Add FilePath::FromUTF8Unsafe() and FilePath::AsUTF8Unsafe().
The logic is moved from value_conversions.cc.
FilePath::FromUTF8Unsafe() should only be used when you are
sure that the input string is UTF-8. See the function comments
for why they have "Unsafe" in their names.
BUG=none
TEST=base_unittests
Review URL: http://codereview.chromium.org/8402008
git-svn-id: svn://svn.chromium.org/chrome/trunk/src@108246 0039d316-1c4b-4281-b951-d872f2087c98
CrOS-Libchrome-Original-Commit: 45440519a239ffad82425e08115d909fd82a1e9d
diff --git a/base/file_path.cc b/base/file_path.cc
index 35361be..3666ff2 100644
--- a/base/file_path.cc
+++ b/base/file_path.cc
@@ -527,6 +527,14 @@
return "";
}
+std::string FilePath::AsUTF8Unsafe() const {
+#if defined(OS_MACOSX) || defined(OS_CHROMEOS)
+ return value();
+#else
+ return WideToUTF8(base::SysNativeMBToWide(value()));
+#endif
+}
+
// The *Hack functions are temporary while we fix the remainder of the code.
// Remember to remove the #includes at the top when you remove these.
@@ -534,6 +542,16 @@
FilePath FilePath::FromWStringHack(const std::wstring& wstring) {
return FilePath(base::SysWideToNativeMB(wstring));
}
+
+// static
+FilePath FilePath::FromUTF8Unsafe(const std::string& utf8) {
+#if defined(OS_MACOSX) || defined(OS_CHROMEOS)
+ return FilePath(utf8);
+#else
+ return FilePath(base::SysWideToNativeMB(UTF8ToWide(utf8)));
+#endif
+}
+
#elif defined(OS_WIN)
string16 FilePath::LossyDisplayName() const {
return path_;
@@ -545,10 +563,19 @@
return "";
}
+std::string FilePath::AsUTF8Unsafe() const {
+ return WideToUTF8(value());
+}
+
// static
FilePath FilePath::FromWStringHack(const std::wstring& wstring) {
return FilePath(wstring);
}
+
+// static
+FilePath FilePath::FromUTF8Unsafe(const std::string& utf8) {
+ return FilePath(UTF8ToWide(utf8));
+}
#endif
void FilePath::WriteToPickle(Pickle* pickle) {
diff --git a/base/file_path.h b/base/file_path.h
index 6396833..8342c30 100644
--- a/base/file_path.h
+++ b/base/file_path.h
@@ -17,6 +17,7 @@
//
// * The encoding need not be specified on POSIX systems, although some
// POSIX-compliant systems do specify an encoding. Mac OS X uses UTF-8.

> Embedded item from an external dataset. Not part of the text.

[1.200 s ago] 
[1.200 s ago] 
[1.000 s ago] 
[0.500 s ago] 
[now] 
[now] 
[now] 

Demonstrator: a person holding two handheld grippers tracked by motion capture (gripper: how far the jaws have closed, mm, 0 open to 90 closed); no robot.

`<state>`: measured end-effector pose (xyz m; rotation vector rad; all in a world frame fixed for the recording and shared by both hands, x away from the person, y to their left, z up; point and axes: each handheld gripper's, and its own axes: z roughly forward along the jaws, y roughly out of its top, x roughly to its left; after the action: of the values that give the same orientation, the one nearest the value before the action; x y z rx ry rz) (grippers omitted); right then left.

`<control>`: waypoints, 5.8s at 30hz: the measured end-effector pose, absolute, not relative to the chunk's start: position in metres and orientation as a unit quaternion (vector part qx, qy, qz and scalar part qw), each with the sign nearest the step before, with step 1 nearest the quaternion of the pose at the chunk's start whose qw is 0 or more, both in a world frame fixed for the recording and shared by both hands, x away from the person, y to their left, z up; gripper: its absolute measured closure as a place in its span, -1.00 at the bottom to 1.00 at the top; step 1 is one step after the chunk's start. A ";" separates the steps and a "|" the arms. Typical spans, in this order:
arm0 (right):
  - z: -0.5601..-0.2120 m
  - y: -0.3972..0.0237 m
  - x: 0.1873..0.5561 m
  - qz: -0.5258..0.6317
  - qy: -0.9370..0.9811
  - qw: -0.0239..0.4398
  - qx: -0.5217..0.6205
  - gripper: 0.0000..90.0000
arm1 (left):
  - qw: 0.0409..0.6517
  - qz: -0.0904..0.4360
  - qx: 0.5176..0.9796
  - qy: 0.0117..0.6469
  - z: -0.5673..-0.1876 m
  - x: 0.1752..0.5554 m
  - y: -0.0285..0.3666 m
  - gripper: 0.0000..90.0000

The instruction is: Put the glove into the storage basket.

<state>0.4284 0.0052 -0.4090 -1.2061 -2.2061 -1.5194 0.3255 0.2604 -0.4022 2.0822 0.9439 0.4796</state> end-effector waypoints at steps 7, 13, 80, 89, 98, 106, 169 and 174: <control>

+// Chrome OS also uses UTF-8.
// Linux does not specify an encoding, but in practice, the locale's
// character set may be used.
//
@@ -294,6 +295,21 @@
// known-ASCII filename.
std::string MaybeAsASCII() const;
+ // Return the path as UTF-8.
+ //
+ // This function is *unsafe* as there is no way to tell what encoding is
+ // used in file names on POSIX systems other than Mac and Chrome OS,
+ // although UTF-8 is practically used everywhere these days. To mitigate
+ // the encoding issue, this function internally calls
+ // SysNativeMBToWide() on POSIX systems other than Mac and Chrome OS,
+ // per assumption that the current locale's encoding is used in file
+ // names, but this isn't a perfect solution.
+ //
+ // Once it becomes safe to to stop caring about non-UTF-8 file names,
+ // the SysNativeMBToWide() hack will be removed from the code, along
+ // with "Unsafe" in the function name.
+ std::string AsUTF8Unsafe() const;
+
// Older Chromium code assumes that paths are always wstrings.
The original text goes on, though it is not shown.